### Task objective
Using the word "body" as the filter, copy each matching line from the records.

◇ ◇ ◇ ◇

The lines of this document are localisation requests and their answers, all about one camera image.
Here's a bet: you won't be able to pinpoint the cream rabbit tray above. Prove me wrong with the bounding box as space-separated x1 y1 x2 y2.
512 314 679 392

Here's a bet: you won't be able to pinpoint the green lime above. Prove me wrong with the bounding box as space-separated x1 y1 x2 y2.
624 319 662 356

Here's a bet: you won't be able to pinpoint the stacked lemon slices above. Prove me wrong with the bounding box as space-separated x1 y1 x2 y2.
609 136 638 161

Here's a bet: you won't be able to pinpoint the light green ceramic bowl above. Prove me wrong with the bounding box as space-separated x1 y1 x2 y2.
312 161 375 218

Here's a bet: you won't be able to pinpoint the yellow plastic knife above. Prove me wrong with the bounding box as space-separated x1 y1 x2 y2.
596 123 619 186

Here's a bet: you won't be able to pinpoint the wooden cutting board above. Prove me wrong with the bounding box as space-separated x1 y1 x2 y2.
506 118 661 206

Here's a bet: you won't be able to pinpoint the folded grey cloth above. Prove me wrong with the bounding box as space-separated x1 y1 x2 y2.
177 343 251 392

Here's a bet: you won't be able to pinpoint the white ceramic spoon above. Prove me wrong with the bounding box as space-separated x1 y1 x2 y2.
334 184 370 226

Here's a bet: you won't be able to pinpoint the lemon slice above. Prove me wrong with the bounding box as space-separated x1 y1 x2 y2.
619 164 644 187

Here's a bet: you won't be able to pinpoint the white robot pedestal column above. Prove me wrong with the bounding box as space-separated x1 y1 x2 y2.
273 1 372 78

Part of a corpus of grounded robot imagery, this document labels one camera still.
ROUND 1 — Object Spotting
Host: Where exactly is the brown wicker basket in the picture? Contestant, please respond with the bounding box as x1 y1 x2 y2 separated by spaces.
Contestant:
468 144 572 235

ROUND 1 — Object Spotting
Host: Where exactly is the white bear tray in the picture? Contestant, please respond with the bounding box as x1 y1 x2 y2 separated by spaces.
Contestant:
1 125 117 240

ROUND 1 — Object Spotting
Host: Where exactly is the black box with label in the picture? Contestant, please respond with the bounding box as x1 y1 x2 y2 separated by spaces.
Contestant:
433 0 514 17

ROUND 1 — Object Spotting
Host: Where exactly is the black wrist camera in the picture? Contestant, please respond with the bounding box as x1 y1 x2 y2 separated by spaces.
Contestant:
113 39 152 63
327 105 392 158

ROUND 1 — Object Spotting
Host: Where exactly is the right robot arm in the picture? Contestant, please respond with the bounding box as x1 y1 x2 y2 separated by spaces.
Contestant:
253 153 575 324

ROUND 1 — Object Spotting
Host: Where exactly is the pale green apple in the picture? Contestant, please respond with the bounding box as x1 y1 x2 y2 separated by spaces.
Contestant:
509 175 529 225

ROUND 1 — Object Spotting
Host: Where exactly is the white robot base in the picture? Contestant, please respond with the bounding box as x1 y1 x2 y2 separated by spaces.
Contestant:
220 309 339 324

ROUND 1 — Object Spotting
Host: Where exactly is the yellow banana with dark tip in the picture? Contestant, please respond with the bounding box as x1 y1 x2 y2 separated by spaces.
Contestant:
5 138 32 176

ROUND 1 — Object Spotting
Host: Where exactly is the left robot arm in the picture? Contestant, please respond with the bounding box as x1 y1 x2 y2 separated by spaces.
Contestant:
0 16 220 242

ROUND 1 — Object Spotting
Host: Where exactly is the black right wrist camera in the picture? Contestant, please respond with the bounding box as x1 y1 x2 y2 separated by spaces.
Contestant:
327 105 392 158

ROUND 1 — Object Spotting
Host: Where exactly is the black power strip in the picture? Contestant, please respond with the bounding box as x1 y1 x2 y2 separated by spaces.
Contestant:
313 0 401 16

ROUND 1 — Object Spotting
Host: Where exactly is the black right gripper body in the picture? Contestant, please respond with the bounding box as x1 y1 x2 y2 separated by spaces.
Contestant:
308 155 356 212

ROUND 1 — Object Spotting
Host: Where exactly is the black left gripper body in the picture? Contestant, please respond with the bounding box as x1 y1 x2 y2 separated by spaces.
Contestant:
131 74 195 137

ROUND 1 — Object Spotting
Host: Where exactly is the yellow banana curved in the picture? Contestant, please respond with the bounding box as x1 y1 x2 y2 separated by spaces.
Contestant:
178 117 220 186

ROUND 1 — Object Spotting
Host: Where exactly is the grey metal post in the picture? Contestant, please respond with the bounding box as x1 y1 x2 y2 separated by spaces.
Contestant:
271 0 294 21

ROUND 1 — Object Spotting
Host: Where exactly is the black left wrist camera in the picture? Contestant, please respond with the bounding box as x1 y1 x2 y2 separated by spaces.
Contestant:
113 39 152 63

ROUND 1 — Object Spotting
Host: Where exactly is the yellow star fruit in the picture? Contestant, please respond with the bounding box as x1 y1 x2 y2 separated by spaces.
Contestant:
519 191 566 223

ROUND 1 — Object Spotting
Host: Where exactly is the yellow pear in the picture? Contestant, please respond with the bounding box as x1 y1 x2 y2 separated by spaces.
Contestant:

◇ ◇ ◇ ◇

### Response below
Host: Where exactly is the black right gripper body in the picture? Contestant, please respond with the bounding box as x1 y1 x2 y2 separated by spaces.
Host: Where exactly is the black left gripper body in the picture? Contestant, please respond with the bounding box as x1 y1 x2 y2 separated by spaces.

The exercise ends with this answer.